De nosotros, los espartanos de la guardia del rey Leónidas, dicen que somos hombres de gran valor, que no tememos la muerte y despreciamos el filo de las armas de los enemigos. Yo, en verdad os digo, que quien dice esto miente, que al ver las filas del enemigo erizadas de armas se nos encoge el corazón y tememos el corte del acero y el dolor de las heridas; pero mucho peor que este dolor nos parece sufrir el desprecio del amigo que combate a nuestro lado, la vergüenza de la mujer que espera nuestro regreso, o el repudio del anciano que un día luchó por nosotros. Por todo eso dominamos nuestros temores y luchamos poseídos de una furia salvaje que resplandece en nuestros ojos, pero esa mirada no es de odio al enemigo, sino de espanto por saber que la parca camina siempre a nuestro lado y que cualquiera puede ser el próximo. Así es, y quien diga lo contrario merece la muerte.
De nosotros, los espartanos de la guardia del rey Leónidas, dicen que somos hombres leales y luchamos por la libertad de los ciudadanos helenos, por la justicia y la ley, pero en verdad yo os digo que quien dice esto miente. Mañana al amanecer embrazaremos nuestros escudos y, tras empuñar las lanzas, se escucharán nuestros himnos de guerra resonar en el desfiladero, y cargaremos contra las hordas de los bárbaros. Yo avanzaré hombro con hombro ocupando mi puesto en la falange cerrada, y sentiré el calor, la luz del sol, el olor del hierro, el sudor de los hombres, sabiendo que todo eso lo haré por última vez. Y mi lanza se llenará de sangre, y mataré diez bárbaros, o cien, o mil, pero esto valdrá de poco, porque mi vientre será atravesado por las lanzas del enemigo y moriré, pero no lo haré por la libertad de los helenos, ni por la justicia y la ley, ni siquiera moriré por Esparta. Moriré por no verme esclavo, arrastrando la cadena de la servidumbre por los desiertos de Media; moriré por vengar a Agesilao, mi amigo, al que vi caer ayer atravesado por una flecha egipcia; moriré junto a Arquíloco, que me ha cubierto el flanco con su escudo en diez batallas y mañana me lo cubrirá por última vez; moriré por Leónidas, que nos conduce a la muerte, pero al que le estamos agradecidos porque antes hizo de nosotros hombres.

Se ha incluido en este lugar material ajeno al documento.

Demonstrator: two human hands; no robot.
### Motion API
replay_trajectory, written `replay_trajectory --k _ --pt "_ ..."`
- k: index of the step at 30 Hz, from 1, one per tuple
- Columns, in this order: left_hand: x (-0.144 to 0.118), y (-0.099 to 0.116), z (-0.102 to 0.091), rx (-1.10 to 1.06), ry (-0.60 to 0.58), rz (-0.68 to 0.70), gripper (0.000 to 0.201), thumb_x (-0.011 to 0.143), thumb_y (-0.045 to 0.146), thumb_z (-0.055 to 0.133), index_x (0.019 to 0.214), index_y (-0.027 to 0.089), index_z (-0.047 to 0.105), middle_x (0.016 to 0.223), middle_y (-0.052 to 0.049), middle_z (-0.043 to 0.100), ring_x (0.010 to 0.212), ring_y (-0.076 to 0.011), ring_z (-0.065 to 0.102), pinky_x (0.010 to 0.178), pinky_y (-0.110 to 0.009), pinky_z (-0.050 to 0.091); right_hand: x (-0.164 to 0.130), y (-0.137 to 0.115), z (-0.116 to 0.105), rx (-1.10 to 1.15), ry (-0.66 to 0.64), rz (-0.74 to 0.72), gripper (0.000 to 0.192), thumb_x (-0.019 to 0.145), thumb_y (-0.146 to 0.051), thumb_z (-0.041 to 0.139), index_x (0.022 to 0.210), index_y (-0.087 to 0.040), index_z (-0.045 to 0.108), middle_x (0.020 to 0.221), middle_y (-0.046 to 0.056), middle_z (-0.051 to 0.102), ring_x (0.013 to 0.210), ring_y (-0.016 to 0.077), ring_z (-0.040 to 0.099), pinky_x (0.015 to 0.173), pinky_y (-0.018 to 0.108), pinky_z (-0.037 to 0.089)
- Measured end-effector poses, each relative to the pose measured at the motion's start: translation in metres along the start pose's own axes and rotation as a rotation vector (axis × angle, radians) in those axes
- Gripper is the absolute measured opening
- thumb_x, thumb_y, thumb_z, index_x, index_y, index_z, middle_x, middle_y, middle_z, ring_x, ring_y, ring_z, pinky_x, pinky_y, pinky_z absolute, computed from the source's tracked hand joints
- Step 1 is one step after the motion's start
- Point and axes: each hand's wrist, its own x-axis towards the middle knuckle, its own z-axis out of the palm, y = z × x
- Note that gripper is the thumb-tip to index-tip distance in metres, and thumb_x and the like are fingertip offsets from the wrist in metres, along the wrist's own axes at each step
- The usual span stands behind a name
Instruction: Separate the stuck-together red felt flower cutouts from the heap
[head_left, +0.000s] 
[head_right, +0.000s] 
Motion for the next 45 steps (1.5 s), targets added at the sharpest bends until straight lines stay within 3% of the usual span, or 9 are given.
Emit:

Mañana, cuando la noche caiga, de la guardia del rey Leónidas sólo quedará un grupo de cuerpos sin vida, y después un puñado de huesos, y después un puñado de polvo, y después nada. Quizás entonces, cuando se haya olvidado el nombre de Esparta, e incluso el vasto imperio del Rey de Reyes haya sucumbido al olvido, alguien recordará nuestro sacrificio y verá que por nuestra muerte fuimos justos, valientes y leales, y todo lo que no llegamos a ser en vida, y entonces dirá: «los espartanos de la guardia del rey Leónidas murieron hace mucho, pero su recuerdo permanece inmortal». Así será, y quien diga lo contrario merecerá la muerte.